[Problem description]: If pictures appear in the lines below, skip them and copy exactly the lines from the one containing "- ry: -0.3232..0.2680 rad" through the one containing "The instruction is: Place", and nothing else.
┌─ Available data
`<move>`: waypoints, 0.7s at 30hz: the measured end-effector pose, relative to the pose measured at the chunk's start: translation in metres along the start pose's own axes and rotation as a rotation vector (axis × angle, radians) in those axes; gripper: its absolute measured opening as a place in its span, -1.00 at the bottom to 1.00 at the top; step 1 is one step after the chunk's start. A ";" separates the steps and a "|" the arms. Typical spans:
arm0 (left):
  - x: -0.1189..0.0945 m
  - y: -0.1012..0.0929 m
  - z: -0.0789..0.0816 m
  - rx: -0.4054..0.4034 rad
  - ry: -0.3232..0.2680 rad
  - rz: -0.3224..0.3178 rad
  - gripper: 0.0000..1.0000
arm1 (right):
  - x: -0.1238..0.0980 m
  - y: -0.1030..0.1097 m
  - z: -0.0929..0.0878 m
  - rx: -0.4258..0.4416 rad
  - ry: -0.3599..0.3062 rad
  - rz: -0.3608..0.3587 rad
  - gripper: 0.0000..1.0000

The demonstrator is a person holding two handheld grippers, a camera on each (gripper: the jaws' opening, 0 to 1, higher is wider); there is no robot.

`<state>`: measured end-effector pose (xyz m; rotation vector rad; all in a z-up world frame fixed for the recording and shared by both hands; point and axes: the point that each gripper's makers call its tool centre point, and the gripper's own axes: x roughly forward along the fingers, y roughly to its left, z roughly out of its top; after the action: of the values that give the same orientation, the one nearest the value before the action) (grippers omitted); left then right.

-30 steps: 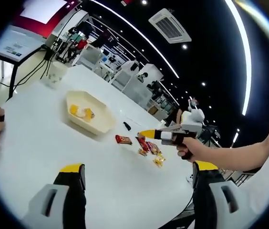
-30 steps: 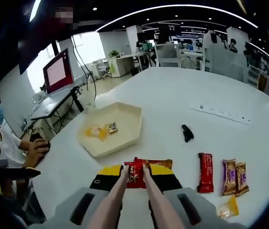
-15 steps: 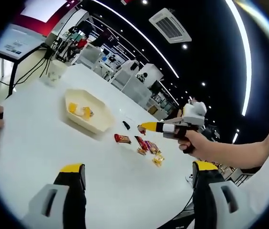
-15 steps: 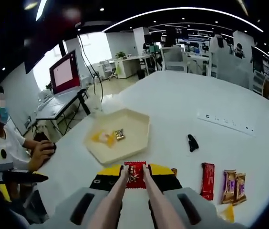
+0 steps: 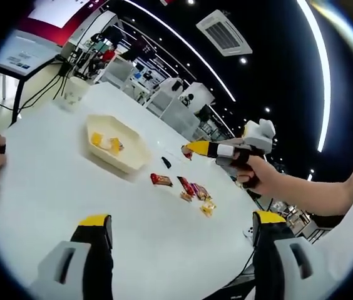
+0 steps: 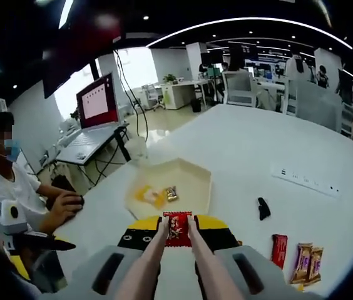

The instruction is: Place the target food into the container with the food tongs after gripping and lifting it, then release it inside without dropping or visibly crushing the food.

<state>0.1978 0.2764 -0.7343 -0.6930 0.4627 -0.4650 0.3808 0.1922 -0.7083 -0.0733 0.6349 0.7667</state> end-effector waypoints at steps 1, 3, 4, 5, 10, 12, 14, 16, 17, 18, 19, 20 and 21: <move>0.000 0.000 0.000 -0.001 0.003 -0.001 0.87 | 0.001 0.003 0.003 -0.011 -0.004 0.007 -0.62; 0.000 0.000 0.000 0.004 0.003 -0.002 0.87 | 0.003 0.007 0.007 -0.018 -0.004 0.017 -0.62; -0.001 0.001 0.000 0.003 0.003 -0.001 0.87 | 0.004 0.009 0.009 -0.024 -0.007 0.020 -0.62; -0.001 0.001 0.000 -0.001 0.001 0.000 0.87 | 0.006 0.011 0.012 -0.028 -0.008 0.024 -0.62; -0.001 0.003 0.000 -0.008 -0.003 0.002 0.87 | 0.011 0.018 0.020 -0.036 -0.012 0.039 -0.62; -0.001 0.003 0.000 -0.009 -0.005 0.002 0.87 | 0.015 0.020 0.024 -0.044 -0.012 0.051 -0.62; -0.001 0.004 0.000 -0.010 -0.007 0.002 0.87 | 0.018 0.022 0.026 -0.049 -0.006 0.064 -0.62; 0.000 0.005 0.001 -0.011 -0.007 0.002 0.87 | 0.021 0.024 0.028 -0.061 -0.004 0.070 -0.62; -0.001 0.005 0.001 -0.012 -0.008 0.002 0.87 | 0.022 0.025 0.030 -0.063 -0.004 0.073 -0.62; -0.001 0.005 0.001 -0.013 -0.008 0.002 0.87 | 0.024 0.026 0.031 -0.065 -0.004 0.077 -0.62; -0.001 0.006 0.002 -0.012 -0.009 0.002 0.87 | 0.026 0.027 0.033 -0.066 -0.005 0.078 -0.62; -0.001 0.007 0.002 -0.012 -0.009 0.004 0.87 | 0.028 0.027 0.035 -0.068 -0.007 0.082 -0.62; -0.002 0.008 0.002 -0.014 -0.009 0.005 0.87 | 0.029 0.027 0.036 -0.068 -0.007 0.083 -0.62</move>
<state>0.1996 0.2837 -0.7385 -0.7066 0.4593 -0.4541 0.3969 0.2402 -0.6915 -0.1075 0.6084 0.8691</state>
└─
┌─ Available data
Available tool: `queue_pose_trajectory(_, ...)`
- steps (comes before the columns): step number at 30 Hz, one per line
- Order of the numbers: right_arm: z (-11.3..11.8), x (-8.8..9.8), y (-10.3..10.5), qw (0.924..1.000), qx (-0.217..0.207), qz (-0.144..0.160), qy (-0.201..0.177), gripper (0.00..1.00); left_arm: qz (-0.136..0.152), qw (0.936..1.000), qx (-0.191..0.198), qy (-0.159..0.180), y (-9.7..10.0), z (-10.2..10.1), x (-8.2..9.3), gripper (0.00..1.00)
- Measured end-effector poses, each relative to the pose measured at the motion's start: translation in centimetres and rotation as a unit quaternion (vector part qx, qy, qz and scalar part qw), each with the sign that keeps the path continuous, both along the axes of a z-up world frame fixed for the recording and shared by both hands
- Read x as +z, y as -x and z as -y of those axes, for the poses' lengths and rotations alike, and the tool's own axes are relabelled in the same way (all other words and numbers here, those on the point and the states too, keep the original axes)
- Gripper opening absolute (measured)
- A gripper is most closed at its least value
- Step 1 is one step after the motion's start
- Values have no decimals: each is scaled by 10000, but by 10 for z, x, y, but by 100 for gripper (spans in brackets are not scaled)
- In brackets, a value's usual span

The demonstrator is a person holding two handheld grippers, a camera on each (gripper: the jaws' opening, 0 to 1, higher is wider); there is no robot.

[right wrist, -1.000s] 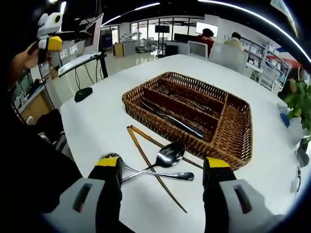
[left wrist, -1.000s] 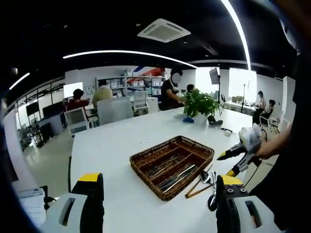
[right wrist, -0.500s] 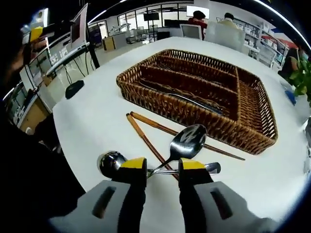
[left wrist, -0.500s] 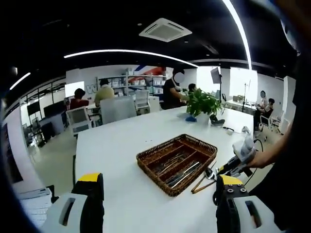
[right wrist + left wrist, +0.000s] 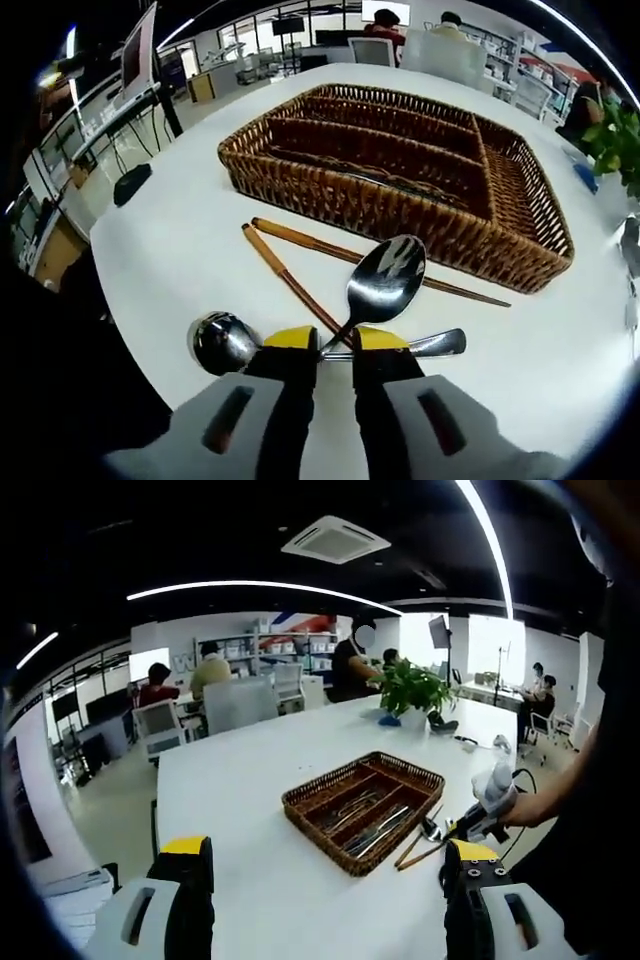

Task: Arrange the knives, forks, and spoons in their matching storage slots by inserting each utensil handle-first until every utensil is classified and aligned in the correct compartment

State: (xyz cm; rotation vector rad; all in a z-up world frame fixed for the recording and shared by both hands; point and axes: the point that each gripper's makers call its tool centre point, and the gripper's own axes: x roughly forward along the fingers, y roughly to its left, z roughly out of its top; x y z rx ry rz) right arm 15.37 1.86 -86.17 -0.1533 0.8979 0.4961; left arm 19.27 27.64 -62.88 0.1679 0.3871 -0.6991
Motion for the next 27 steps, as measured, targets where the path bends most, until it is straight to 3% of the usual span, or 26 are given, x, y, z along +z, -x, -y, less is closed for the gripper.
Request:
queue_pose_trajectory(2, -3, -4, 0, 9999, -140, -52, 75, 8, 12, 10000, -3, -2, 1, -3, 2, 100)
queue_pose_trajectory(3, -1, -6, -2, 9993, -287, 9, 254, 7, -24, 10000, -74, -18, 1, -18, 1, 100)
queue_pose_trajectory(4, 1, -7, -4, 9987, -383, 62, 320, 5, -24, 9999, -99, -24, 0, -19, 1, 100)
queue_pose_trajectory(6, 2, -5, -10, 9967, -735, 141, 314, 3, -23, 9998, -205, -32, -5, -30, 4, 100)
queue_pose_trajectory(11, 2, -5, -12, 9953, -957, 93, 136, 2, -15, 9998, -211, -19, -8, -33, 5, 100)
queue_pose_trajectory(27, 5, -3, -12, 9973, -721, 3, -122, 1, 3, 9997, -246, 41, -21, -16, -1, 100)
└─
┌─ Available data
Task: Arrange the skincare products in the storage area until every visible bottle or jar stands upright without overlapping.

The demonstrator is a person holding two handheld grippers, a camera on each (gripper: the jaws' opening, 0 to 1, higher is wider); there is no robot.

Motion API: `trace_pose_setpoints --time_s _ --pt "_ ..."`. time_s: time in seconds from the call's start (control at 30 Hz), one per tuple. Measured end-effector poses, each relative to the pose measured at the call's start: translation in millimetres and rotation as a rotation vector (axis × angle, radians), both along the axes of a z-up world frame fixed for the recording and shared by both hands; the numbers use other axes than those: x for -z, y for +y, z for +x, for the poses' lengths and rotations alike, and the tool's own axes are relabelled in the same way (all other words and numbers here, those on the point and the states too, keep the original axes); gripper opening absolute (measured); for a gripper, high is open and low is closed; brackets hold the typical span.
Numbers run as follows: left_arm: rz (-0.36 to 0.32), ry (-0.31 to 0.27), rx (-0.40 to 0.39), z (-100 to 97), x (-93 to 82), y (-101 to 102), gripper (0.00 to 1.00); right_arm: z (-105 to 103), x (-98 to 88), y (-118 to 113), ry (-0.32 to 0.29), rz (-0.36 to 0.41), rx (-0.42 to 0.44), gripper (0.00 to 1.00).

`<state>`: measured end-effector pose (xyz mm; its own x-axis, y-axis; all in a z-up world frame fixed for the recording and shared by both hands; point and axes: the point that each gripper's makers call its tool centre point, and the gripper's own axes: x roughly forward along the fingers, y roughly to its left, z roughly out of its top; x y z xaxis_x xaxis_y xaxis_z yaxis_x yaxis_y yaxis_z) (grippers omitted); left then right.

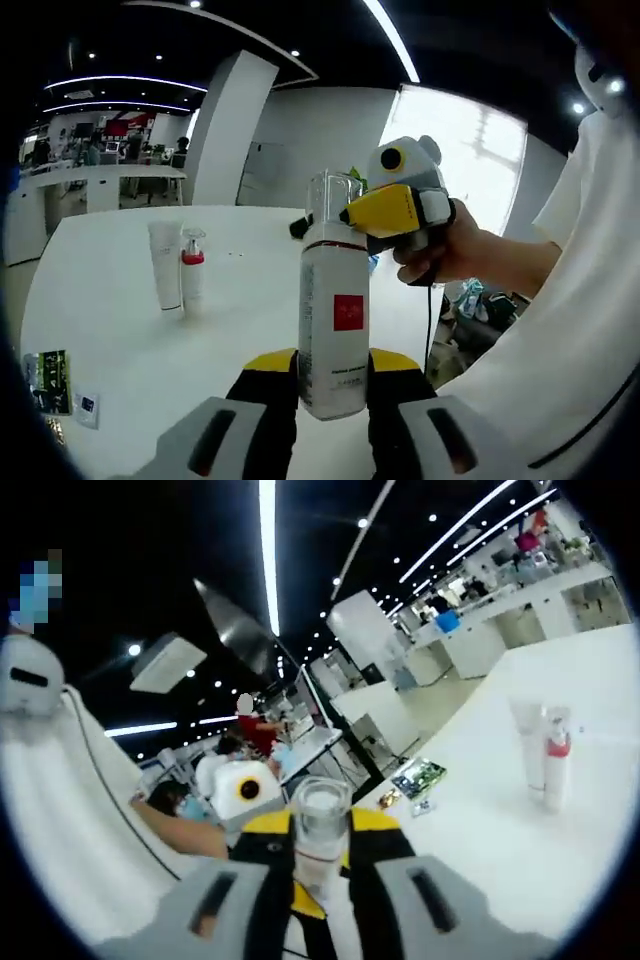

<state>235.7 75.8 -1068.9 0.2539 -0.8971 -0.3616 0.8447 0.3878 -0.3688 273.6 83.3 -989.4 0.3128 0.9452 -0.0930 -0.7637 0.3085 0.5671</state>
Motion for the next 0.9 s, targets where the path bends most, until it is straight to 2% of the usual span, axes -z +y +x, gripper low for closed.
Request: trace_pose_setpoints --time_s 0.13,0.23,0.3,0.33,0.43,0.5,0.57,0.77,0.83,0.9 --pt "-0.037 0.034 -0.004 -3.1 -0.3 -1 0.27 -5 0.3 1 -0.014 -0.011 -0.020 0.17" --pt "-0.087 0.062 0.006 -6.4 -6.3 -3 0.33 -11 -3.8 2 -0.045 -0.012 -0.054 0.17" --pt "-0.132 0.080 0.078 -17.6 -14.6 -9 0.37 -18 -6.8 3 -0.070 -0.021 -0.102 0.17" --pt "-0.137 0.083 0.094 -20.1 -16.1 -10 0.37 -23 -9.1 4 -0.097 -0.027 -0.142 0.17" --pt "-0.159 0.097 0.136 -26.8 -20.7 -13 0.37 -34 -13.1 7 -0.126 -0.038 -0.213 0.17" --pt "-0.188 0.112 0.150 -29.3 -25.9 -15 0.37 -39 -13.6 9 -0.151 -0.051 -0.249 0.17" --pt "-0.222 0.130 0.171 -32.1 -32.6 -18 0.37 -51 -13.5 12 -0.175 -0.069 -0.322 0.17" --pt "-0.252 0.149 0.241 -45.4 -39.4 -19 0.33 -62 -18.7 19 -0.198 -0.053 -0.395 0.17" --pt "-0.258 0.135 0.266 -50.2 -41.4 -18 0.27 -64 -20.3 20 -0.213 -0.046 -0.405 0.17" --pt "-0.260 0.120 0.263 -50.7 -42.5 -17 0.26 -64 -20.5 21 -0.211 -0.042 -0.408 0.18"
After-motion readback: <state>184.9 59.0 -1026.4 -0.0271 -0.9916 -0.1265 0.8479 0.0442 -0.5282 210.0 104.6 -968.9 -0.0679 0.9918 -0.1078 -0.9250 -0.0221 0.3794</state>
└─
[Task response]:
  - ry: -0.3232..0.2680 rad
  - rz: -0.3224..0.3178 rad
  - gripper: 0.0000..1.0000
arm1 (right):
  - x: -0.1238..0.0980 m
  - y: -0.1030..0.1097 m
  - z: -0.0929..0.0878 m
  - rx: -0.4258..0.4416 rad
  - ry: -0.3599..0.3062 rad
  - rz: -0.3608..0.3587 rad
  - gripper: 0.0000..1.0000

The demonstrator is a person holding two handheld grippers, a camera on each (gripper: the jaws' opening, 0 to 1, higher is wider); there is no robot.

`<state>`: measured end-effector pose (xyz m; rotation vector rad; all in a z-up world frame fixed for the recording and shared by both hands; point and axes: the point that each gripper's makers call its tool centre point, and the gripper's own axes: x roughly forward along the fingers, y roughly to its left, z roughly out of its top; after the action: of the values that give the same orientation, the one nearest the value before the action) (grippers omitted); left then right.

-30 steps: 
-30 steps: 
-15 steps: 
-15 steps: 
+0 steps: 
+0 steps: 

The instruction is: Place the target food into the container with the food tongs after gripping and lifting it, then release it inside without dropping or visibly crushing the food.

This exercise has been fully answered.